╔══

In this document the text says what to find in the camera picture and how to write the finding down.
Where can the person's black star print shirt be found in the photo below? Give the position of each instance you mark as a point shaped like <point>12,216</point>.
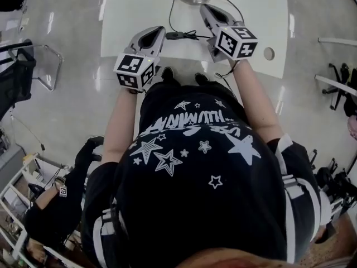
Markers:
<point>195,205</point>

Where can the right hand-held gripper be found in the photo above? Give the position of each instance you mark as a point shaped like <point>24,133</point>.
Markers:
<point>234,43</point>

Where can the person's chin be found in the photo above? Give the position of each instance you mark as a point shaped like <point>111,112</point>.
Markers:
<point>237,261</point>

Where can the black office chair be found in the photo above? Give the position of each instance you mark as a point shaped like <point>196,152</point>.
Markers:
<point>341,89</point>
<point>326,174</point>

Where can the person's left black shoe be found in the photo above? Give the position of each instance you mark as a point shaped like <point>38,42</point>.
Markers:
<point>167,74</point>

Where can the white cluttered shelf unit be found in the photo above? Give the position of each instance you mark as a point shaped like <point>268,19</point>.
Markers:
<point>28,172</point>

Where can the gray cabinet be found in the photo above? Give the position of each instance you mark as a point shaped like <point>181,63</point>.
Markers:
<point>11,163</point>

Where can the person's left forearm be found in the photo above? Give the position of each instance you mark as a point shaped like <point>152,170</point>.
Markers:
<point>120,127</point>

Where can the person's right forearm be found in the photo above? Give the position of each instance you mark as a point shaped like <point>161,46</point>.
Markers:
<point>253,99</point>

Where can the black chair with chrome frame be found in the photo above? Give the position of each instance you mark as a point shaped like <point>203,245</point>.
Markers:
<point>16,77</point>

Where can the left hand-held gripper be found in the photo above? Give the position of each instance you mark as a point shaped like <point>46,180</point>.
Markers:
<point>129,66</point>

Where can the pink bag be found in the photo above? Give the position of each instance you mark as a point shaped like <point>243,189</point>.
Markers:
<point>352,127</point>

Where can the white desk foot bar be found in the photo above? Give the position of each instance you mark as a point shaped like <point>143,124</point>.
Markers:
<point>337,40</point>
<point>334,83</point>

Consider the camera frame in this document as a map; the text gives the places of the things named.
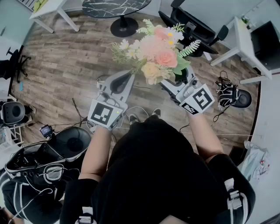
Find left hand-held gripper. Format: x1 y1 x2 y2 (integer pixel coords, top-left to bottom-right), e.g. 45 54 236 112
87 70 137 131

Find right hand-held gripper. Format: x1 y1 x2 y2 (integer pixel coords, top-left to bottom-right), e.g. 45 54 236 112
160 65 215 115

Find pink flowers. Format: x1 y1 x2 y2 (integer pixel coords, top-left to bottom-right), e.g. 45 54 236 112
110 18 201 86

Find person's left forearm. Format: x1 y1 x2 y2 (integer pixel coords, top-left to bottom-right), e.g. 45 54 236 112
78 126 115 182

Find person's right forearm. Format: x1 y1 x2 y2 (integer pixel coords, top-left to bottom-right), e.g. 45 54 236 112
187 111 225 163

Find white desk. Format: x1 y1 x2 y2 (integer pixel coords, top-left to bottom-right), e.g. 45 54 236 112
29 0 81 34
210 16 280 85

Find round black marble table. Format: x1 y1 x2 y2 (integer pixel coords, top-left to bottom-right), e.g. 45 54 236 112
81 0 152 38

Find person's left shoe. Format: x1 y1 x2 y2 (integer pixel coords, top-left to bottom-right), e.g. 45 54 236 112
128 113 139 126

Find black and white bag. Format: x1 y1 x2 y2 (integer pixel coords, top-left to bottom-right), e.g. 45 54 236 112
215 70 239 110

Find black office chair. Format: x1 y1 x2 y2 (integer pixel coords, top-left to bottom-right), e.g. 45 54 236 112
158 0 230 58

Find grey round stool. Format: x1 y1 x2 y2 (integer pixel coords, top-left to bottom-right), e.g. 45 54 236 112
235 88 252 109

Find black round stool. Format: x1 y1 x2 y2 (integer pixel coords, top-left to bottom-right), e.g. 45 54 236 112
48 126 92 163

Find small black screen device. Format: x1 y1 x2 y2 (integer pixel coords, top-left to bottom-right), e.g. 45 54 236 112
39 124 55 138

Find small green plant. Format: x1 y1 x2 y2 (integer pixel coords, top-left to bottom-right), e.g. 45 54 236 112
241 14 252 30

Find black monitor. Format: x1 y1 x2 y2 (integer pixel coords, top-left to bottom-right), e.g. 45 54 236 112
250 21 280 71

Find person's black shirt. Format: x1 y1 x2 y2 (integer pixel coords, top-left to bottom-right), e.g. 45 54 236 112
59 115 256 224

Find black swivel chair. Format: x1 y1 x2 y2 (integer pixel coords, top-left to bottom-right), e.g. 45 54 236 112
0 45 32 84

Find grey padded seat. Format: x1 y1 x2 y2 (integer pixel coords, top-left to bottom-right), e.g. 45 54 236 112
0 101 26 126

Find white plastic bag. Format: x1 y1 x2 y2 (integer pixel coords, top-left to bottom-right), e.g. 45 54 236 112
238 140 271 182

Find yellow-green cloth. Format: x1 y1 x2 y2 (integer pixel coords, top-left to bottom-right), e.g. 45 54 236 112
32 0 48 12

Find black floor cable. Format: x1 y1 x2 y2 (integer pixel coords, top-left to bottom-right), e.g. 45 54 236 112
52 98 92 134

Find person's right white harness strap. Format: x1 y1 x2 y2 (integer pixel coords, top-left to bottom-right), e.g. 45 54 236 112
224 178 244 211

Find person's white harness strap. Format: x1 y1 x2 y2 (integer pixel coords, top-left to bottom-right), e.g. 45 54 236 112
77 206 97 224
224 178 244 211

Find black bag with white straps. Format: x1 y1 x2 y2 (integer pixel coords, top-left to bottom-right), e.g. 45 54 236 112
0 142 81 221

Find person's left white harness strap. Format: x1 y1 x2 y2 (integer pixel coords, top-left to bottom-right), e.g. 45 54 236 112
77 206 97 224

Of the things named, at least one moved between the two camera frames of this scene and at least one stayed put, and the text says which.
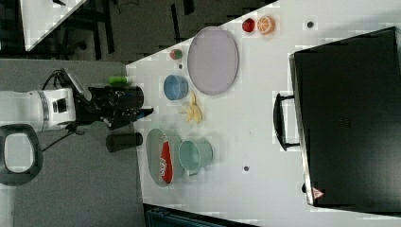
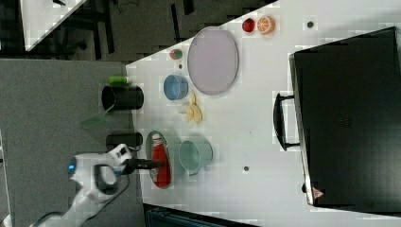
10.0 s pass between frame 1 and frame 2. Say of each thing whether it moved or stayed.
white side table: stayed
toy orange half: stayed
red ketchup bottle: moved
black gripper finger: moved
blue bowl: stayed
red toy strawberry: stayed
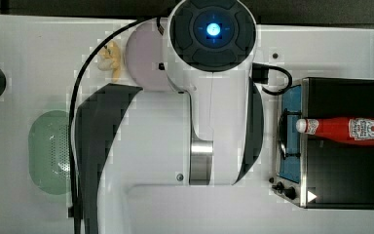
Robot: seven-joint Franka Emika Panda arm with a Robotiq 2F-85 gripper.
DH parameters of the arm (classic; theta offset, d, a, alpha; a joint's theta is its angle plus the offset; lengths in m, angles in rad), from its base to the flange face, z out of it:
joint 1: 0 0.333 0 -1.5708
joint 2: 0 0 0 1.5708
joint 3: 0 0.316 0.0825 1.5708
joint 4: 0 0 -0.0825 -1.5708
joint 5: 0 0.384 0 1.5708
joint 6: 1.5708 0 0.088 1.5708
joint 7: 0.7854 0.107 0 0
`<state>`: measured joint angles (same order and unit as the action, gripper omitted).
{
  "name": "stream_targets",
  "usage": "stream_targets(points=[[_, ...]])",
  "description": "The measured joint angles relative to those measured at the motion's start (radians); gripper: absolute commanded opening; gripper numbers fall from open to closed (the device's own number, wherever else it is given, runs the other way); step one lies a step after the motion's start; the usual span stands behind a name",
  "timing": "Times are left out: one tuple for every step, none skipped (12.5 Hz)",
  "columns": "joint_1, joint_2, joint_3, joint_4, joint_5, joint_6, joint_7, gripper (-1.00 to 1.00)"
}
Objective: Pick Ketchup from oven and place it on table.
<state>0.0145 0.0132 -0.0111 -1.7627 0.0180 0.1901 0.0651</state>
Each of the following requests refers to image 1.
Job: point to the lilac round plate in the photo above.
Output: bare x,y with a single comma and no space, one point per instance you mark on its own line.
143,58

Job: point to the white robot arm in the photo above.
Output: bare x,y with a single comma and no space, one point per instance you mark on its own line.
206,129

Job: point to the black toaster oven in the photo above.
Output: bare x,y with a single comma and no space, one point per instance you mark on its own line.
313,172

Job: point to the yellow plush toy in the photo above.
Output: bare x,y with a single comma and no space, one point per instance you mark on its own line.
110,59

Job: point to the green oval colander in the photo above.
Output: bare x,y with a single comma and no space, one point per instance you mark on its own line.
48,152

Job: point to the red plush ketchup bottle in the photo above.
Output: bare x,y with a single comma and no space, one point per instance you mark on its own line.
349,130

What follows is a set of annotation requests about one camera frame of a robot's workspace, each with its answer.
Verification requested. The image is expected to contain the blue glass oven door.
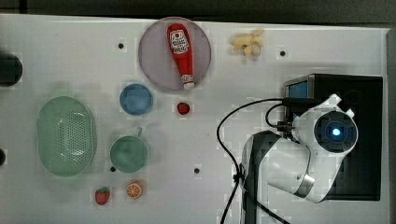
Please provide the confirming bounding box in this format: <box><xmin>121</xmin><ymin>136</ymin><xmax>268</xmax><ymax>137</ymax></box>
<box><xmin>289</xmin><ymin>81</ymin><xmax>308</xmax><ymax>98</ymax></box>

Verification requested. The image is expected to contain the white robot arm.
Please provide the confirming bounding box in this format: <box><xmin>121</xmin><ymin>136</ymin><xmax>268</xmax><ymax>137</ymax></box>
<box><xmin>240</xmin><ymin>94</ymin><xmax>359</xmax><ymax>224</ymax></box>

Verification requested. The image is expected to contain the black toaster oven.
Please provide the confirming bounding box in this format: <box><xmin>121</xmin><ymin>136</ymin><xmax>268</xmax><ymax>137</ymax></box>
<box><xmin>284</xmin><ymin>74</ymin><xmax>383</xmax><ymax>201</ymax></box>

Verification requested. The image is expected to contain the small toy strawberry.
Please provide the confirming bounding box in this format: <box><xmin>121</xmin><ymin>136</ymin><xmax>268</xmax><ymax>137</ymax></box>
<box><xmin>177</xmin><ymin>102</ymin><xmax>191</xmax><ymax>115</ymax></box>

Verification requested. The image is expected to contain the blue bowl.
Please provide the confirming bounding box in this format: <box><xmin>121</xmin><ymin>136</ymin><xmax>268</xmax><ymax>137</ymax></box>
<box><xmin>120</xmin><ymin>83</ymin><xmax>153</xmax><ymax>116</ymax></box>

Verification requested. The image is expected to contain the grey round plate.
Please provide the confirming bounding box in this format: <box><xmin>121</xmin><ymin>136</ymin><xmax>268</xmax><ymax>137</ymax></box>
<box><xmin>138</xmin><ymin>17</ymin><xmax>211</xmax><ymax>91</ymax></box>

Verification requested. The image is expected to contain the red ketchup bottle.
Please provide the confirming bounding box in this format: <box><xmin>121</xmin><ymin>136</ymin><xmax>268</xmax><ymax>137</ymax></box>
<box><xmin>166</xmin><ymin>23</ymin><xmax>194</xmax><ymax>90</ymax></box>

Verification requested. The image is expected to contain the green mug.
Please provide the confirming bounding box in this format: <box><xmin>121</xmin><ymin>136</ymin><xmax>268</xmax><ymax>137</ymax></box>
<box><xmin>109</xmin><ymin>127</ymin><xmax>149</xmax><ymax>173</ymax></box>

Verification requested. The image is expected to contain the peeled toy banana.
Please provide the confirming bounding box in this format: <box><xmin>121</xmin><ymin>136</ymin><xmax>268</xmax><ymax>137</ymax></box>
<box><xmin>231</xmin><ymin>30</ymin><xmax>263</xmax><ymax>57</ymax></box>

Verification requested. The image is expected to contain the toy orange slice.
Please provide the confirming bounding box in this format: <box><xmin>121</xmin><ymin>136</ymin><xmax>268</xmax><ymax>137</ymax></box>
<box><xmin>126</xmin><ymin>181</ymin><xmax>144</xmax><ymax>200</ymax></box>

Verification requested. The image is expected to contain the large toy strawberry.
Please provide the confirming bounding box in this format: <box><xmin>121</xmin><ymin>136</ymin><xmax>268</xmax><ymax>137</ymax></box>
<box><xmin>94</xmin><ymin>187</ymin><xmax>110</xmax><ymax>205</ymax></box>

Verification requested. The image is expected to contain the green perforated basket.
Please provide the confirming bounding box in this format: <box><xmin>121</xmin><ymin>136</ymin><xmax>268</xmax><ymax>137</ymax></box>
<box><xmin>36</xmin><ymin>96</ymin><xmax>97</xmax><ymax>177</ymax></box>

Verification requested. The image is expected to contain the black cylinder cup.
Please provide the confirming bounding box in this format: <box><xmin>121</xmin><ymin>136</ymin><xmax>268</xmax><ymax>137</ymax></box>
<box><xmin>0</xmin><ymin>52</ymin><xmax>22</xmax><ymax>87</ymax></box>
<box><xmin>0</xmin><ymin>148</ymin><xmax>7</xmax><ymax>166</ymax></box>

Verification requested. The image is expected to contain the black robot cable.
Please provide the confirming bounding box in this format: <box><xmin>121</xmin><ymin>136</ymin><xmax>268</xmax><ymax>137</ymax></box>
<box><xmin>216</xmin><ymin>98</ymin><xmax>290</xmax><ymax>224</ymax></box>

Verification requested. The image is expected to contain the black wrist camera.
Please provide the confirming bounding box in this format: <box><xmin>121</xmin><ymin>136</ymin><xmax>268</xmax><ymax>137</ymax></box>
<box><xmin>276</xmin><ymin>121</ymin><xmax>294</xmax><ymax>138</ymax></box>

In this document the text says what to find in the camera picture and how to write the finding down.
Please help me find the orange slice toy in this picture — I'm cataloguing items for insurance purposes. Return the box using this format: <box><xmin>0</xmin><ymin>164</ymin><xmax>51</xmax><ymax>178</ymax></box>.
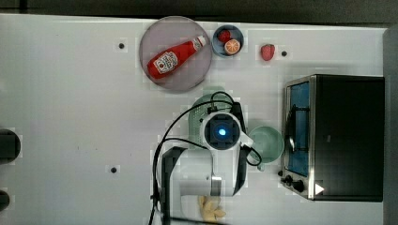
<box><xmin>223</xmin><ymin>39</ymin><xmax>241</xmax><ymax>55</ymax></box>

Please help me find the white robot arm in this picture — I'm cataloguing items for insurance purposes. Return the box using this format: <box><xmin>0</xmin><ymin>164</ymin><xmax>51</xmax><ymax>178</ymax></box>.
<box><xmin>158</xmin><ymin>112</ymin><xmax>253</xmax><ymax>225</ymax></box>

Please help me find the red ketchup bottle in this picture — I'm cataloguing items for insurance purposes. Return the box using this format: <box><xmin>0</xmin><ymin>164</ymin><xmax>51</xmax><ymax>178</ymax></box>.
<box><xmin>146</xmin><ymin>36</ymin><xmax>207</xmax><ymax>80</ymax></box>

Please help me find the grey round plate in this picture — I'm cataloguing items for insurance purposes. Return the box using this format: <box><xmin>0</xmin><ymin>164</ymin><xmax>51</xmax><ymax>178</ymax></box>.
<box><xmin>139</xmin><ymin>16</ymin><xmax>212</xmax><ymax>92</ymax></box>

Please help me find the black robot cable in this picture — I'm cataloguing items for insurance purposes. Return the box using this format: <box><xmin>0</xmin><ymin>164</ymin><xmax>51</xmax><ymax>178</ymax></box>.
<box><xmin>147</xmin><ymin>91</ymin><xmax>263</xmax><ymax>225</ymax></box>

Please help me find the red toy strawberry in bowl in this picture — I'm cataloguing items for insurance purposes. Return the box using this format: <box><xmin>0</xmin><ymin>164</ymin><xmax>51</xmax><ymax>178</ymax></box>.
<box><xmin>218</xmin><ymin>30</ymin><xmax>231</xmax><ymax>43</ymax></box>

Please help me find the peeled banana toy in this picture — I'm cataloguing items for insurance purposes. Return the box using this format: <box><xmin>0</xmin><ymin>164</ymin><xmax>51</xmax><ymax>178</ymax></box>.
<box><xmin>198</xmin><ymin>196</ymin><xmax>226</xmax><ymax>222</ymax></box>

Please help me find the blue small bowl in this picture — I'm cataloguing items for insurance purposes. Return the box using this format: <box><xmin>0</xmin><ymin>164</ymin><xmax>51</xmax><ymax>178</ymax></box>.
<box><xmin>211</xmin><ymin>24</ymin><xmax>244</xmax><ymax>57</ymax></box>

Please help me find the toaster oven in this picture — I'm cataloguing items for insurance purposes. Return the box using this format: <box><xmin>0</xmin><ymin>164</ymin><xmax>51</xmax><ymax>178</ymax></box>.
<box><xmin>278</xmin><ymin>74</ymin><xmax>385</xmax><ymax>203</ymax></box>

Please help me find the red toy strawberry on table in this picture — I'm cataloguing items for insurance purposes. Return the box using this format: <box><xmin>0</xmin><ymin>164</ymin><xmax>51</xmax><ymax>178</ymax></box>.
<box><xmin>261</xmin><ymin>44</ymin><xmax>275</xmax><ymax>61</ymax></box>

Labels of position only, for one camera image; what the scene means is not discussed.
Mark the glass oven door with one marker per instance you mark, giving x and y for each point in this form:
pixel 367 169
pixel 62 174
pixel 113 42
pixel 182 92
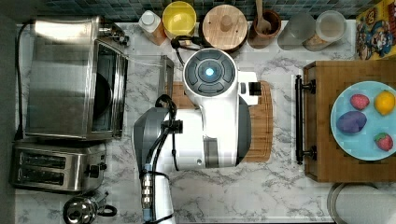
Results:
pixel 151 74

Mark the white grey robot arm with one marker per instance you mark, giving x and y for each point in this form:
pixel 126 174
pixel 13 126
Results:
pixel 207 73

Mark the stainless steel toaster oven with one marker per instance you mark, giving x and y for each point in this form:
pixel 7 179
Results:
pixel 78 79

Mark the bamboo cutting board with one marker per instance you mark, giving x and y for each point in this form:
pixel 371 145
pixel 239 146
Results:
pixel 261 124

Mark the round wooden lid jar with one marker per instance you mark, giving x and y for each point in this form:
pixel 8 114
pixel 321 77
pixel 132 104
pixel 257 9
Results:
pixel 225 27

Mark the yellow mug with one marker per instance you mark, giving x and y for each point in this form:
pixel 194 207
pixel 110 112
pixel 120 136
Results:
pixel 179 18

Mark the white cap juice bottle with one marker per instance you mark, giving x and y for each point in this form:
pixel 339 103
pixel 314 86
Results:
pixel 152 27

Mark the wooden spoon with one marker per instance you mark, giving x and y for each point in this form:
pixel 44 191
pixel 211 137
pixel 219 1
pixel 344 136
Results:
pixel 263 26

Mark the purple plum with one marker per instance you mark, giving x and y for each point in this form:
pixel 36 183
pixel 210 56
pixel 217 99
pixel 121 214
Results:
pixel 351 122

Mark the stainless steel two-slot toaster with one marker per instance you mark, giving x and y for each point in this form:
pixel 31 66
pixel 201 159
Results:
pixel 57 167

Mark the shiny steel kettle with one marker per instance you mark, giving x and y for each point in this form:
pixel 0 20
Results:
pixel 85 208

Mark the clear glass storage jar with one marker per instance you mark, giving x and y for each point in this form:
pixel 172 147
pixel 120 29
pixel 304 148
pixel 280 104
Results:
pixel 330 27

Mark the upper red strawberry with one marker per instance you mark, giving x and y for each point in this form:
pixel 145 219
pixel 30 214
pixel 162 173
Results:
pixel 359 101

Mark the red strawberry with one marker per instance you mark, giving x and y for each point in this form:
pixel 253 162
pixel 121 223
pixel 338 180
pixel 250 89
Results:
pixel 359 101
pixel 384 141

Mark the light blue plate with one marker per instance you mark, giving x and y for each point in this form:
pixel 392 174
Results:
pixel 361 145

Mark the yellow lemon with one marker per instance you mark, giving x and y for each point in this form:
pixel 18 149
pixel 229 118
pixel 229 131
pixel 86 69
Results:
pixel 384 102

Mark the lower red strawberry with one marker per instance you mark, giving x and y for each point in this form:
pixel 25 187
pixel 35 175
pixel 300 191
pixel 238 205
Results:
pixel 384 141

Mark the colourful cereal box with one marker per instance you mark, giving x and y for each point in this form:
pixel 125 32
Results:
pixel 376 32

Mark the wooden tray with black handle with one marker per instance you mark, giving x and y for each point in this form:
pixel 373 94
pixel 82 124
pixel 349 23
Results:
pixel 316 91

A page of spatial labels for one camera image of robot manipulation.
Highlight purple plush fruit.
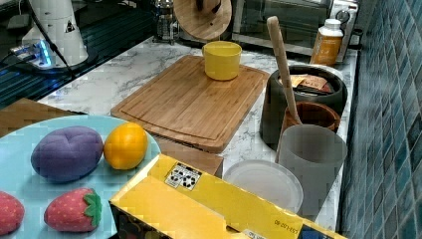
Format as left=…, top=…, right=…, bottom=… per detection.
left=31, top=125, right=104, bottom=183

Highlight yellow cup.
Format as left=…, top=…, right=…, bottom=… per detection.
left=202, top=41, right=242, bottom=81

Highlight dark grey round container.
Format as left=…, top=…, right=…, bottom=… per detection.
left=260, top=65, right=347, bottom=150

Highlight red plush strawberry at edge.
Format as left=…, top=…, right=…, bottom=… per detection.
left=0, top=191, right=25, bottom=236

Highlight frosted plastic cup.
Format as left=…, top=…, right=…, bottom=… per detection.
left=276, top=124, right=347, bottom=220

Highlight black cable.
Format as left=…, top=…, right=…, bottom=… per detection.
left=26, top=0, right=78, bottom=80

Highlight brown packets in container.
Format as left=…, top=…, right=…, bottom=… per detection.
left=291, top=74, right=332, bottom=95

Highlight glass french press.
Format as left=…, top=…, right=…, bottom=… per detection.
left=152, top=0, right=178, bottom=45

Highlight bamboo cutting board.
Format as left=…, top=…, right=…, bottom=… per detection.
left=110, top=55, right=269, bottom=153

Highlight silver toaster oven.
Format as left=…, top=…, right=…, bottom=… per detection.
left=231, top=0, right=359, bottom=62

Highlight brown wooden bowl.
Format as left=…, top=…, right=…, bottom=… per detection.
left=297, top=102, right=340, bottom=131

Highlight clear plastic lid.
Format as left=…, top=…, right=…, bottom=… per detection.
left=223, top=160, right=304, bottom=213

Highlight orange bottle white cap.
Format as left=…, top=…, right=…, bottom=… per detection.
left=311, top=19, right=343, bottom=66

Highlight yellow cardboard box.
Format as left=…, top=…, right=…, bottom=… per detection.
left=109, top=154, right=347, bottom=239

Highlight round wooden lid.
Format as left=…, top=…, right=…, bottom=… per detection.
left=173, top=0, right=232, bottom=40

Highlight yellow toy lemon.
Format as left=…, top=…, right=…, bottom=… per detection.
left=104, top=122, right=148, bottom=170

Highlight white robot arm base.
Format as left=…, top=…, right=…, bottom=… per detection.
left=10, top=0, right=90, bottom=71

╚══

» **What you are asked to do**:
Could you restate word for word the lines above, from the one that contains "<point>253,99</point>" through the one that contains "<point>352,127</point>", and no others?

» **Answer to this task**:
<point>253,99</point>

Where can the black chair with chrome frame be found in the photo above? Give the position of each instance you mark as a point shaped like <point>203,245</point>.
Markers:
<point>16,77</point>

Where can the left hand-held gripper be found in the photo above? Give the position of each instance you mark as a point shaped like <point>46,180</point>.
Markers:
<point>129,66</point>

Where can the pink bag be found in the photo above? Give the position of each instance you mark as a point shaped like <point>243,189</point>.
Markers:
<point>352,127</point>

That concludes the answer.